### [Prompt]
Would you output the entries below only from the line containing "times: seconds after" through the line containing "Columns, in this", exactly as they stand and with both ends included?

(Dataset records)
════════════════════

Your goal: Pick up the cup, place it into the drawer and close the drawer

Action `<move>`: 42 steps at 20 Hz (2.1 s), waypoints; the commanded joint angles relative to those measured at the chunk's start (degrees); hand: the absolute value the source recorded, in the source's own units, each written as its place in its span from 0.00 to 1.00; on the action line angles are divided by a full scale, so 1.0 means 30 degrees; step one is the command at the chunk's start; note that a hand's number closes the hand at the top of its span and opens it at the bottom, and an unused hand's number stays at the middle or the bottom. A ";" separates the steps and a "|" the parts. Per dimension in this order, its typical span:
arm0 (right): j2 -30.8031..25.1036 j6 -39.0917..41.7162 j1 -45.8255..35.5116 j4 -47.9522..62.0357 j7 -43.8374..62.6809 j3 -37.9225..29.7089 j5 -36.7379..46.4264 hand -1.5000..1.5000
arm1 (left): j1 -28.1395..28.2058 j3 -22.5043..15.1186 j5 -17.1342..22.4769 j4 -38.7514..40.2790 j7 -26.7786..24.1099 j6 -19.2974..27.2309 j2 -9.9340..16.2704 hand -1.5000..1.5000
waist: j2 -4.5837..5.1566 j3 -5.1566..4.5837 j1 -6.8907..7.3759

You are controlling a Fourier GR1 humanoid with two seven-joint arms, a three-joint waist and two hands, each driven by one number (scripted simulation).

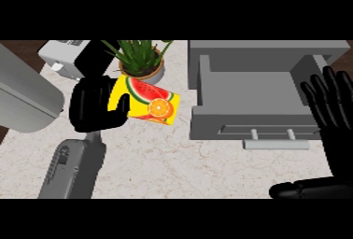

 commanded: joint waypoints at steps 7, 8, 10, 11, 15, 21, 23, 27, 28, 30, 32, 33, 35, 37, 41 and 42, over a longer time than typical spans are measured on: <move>-0.0387 0.0490 -0.1029 0.1743 -0.1057 -0.0864 -0.0515 0.00 | -0.5533 -0.1950 -0.0731 0.0321 0.3186 0.4928 -0.0241 1.00 | 0.0072 -0.0002 -0.0219; -0.0359 0.0412 0.0698 -0.1019 0.0231 -0.0325 -0.0429 0.00 | -0.5229 -0.1089 -0.1081 -0.0528 0.4151 0.4046 -0.0241 1.00 | 0.0022 -0.0008 -0.0192; 0.0401 -0.0170 0.0188 0.0249 -0.0555 0.0715 0.1006 0.00 | -0.6452 -0.1181 -0.1438 0.0386 0.4397 0.4316 -0.0243 1.00 | 0.0043 -0.0008 -0.0146; -0.0301 0.0517 -0.0062 0.0784 -0.0539 -0.0510 -0.0380 0.00 | -0.6986 -0.2048 -0.1498 0.1512 0.3471 0.5491 -0.0243 1.00 | 0.0061 -0.0006 -0.0228; -0.0613 0.0836 0.0123 0.0501 -0.0351 -0.0978 -0.0970 0.00 | -0.9262 -0.1494 -0.1419 0.2925 0.4330 0.5698 -0.0230 1.00 | 0.0062 -0.0005 -0.0237; 0.0361 -0.0870 -0.0927 0.0172 0.0734 0.0501 0.0949 0.00 | -1.1445 -0.2810 -0.1355 0.5532 0.4433 0.7067 -0.0241 1.00 | 0.0069 -0.0012 -0.0295; -0.0542 0.0698 -0.0151 0.0729 -0.0439 -0.0709 -0.0482 0.00 | -1.2951 -0.1564 -0.1468 0.6931 0.5068 0.6387 -0.0236 1.00 | 0.0086 -0.0003 -0.0319; 0.0312 0.0017 -0.0156 0.0428 -0.0871 0.0521 0.0871 0.00 | -1.3763 -0.2081 -0.0545 1.0076 0.2966 0.6890 -0.0244 1.00 | 0.0127 -0.0006 -0.0405; 0.0214 0.0285 0.0867 0.0091 -0.0628 0.0167 0.0257 0.00 | -1.3812 -0.3778 0.0491 0.9771 0.3292 0.8270 -0.0244 1.00 | 0.0103 -0.0002 -0.0546; -0.0292 0.0559 -0.0186 0.0836 -0.0916 -0.0345 0.0112 0.00 | -1.4665 -0.3639 0.0732 1.0428 0.3678 0.8278 -0.0244 1.00 | 0.0102 -0.0002 -0.0404; -0.0274 0.0022 -0.1384 0.1121 -0.0119 -0.0475 0.0005 0.00 | -1.4901 -0.5169 0.2103 1.2487 0.1709 0.9113 -0.0245 1.00 | 0.0196 -0.0003 -0.0788; 0.0012 -0.0049 -0.1214 0.1616 -0.0659 0.0019 0.0693 0.00 | -1.5194 -0.4693 0.2264 1.3081 0.1550 0.8950 -0.0245 1.00 | 0.0191 -0.0003 -0.0664; -0.0424 0.0451 -0.0766 0.1006 -0.0124 -0.0339 -0.0108 0.00 | -1.5474 -0.5289 0.2817 1.4255 0.0442 0.9064 -0.0245 1.00 | 0.0228 -0.0001 -0.0878; -0.0408 0.0473 -0.0153 -0.0170 0.0202 -0.0316 -0.0375 0.00 | -1.5787 -0.4749 0.2768 1.5462 0.0586 0.8452 -0.0245 1.00 | 0.0215 -0.0003 -0.0850; -0.0429 0.0504 -0.1576 0.1632 -0.0427 -0.0866 -0.0808 0.00 | -1.6483 -0.7702 0.4987 1.5326 0.1498 0.9917 -0.0245 1.00 | 0.0211 0.0006 -0.1018; -0.0047 0.0294 -0.0760 0.1396 -0.0706 -0.0112 0.0231 0.00 | -1.7519 -0.6498 0.4305 1.7221 0.1000 0.8851 -0.0245 1.00 | 0.0300 0.0006 -0.1077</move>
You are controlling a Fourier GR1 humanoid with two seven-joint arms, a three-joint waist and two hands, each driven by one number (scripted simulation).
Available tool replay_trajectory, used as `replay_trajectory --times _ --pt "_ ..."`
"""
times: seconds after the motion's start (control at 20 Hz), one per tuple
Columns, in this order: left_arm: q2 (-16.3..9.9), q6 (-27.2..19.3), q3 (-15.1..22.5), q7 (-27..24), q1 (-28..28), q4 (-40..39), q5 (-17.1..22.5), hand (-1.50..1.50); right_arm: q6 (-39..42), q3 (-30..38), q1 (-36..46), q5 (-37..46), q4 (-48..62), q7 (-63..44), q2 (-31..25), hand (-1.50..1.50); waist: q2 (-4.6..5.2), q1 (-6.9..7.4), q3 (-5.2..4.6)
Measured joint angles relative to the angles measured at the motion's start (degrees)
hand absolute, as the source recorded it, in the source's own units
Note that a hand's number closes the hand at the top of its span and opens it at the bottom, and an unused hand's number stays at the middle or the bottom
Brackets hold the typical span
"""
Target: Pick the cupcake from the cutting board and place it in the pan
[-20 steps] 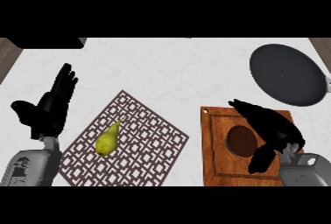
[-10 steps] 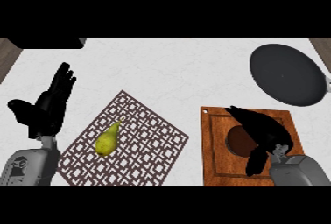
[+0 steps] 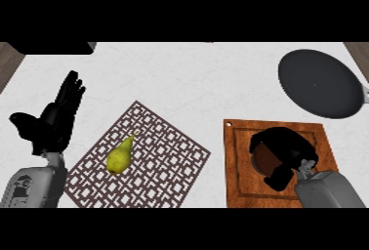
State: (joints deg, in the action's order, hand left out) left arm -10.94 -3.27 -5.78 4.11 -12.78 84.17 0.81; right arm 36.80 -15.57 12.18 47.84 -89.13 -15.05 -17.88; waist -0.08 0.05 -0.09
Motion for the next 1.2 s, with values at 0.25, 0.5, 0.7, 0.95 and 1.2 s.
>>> replay_trajectory --times 0.25,0.5,0.7,0.95,1.2 --pt "0.5 0.0 -0.1 0.6 0.7 1.3 -0.6 0.00 -1.6 -0.3 -1.2 2.9 -0.1 2.5 0.8 1.50 -0.03 -0.01 -0.02" --pt "-0.4 1.1 -1.3 0.5 0.1 0.4 -0.1 0.00 -2.0 -2.3 -0.3 5.5 -1.3 -3.3 7.3 1.50 0.04 0.03 0.03" --pt "0.2 1.0 -0.9 0.6 0.4 0.8 -0.4 0.00 -4.7 -4.9 1.4 7.3 -2.2 -10.9 13.8 1.50 0.05 0.08 0.07" --pt "0.3 0.8 -0.8 -0.2 1.4 1.0 -0.8 0.00 -12.7 -5.3 4.5 12.7 -7.7 -13.8 15.3 1.50 -0.12 -0.16 0.07" --pt "0.2 0.6 -1.0 1.5 0.7 1.8 -0.6 0.00 -16.1 -3.2 5.3 14.4 -17.5 -15.8 15.5 1.50 -0.17 -0.45 0.08"
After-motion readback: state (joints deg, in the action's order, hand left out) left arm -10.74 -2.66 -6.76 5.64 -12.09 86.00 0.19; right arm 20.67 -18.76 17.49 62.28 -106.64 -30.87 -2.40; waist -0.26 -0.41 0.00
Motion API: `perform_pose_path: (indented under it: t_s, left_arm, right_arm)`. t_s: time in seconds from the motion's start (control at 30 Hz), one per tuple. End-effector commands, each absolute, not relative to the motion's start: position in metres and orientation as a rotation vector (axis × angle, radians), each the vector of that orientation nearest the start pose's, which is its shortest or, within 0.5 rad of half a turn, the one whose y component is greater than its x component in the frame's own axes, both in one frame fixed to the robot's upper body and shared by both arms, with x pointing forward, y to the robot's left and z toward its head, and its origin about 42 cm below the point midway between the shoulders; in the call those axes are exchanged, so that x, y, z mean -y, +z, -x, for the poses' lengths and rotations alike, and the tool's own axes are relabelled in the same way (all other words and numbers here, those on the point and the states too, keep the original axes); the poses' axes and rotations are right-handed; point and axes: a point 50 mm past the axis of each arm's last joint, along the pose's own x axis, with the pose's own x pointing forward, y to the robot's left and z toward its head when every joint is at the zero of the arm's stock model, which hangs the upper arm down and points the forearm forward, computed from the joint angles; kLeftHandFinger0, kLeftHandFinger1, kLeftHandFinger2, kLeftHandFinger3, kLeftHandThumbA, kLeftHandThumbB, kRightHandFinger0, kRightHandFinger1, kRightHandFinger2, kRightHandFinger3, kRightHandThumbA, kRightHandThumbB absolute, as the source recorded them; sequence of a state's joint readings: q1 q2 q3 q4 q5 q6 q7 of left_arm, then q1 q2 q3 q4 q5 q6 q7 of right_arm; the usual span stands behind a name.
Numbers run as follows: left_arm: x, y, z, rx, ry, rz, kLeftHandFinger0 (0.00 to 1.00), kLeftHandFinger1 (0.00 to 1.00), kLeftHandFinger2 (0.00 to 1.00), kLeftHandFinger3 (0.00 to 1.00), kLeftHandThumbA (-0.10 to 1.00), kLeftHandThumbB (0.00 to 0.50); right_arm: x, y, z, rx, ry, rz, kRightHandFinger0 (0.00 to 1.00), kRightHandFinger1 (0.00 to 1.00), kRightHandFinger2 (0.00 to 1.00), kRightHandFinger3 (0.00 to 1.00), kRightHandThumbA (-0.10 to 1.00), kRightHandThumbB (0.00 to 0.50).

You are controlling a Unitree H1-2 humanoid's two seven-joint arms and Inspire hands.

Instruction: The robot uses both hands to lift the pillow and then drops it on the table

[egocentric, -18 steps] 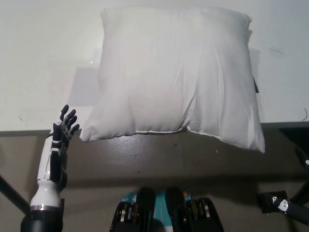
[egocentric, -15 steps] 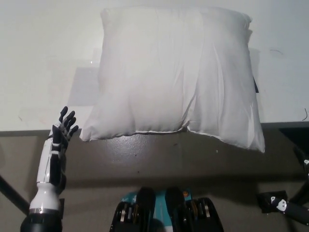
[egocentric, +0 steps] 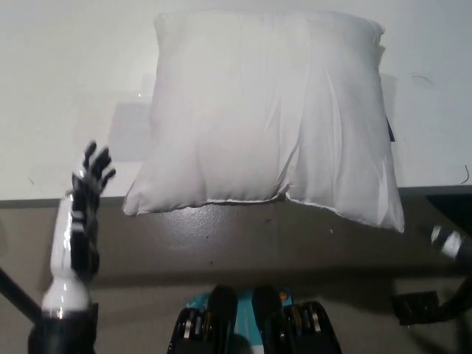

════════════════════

### [Completed exercise]
times: seconds after the motion's start (control at 20 Hz), one per tuple
Columns, in this order: left_arm: q2 (-16.3..9.9), q6 (-27.2..19.3), q3 (-15.1..22.5), q7 (-27..24), q1 (-28..28), q4 (-40..39), q5 (-17.1..22.5), hand (-1.50..1.50); right_arm: q6 (-39..42), q3 (-30..38), q1 (-36..46), q5 (-37..46), q4 (-48..62), q7 (-63..44), q2 (-31..25), hand (-1.50..1.50); waist: q2 (-4.6..5.2), q1 (-6.9..7.4), q3 (-5.2..4.6)

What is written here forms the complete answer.